The second basic principle is that Islam as a religion is a complete way of life, something that guides a person’s life in all its aspects: the moral, social, ethical, economic, political, etc. All of these aspects are based on the guidance of God. Therefore, it is not a question of the person’s acceptance of God’s teaching in one matter and the refusal of acceptance in another; everything has to be within that basic guidance.

A third principle is that God created human beings on earth as His trustees, which means that everyone is created to fulfill a certain responsibility on this earth. God has entrusted human beings to start a civilization which is based on the moral, ethical values that He Himself provided. In addition, Islam provides an opportunity in material progress, thereby combining moral, social, and material progress, all interlinked together in harmony.

The fourth principle is that God, in order to help humankind to fulfill the responsibility of trusteeship, has made everything in this universe subservient to them. There are many verses in the Qur’an that suggest this meaning, such as: [Allah is He Who made subservient to you the sea that the ships may run therein by His command, and that you may seek of His grace, and that you may give thanks] (Al-Jathiyah 45:12). There are many other verses that urge humankind to responsibly harness the various resources that God has made available to them on this earth. This means that enjoyment of the good things that God has created within the boundaries that He has given, is not regarded as sinful as long as it follows His path and does not transgress His limits.

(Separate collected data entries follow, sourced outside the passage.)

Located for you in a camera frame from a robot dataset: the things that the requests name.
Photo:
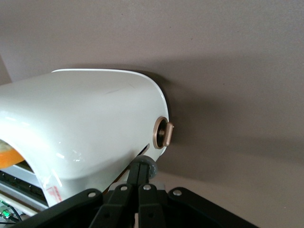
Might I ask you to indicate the toast slice with orange crust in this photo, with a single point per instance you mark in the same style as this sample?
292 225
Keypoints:
8 156

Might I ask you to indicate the white two-slot toaster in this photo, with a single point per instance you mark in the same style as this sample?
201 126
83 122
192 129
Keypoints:
83 123

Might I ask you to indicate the grey toaster lever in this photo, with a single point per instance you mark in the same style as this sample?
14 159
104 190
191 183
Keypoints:
152 167

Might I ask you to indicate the brown table cover mat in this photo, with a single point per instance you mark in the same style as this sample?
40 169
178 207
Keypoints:
213 47

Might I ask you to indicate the bronze toaster dial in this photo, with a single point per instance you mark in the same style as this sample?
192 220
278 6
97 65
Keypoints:
164 133

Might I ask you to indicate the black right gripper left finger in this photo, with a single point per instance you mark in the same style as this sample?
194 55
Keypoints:
111 206

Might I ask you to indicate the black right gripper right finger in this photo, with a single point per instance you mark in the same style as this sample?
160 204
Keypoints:
152 209

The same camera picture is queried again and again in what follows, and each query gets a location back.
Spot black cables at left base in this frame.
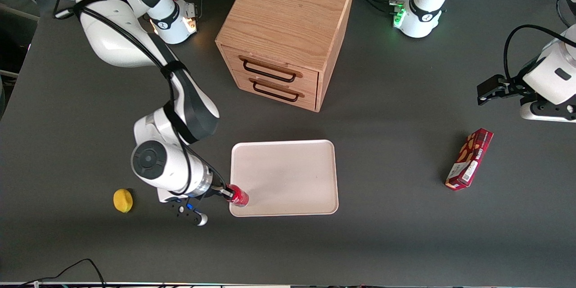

The fifth principle is the principle of accountability in the Hereafter. God has given human beings trusteeship and resources. This means that every single person will be questioned on the Day of Judgment, as to how he or she behaved enjoying his or her earthly life, which includes, of course, our economic behavior.

The sixth principle is that the variation in wealth among people in itself does not give a person either inferiority or superiority, because God does not look into a person’s property or face, but rather, He looks into his/her heart.

* Adapted from a lecture in Dr. Jamal Badawi’s Islamic Teachings series.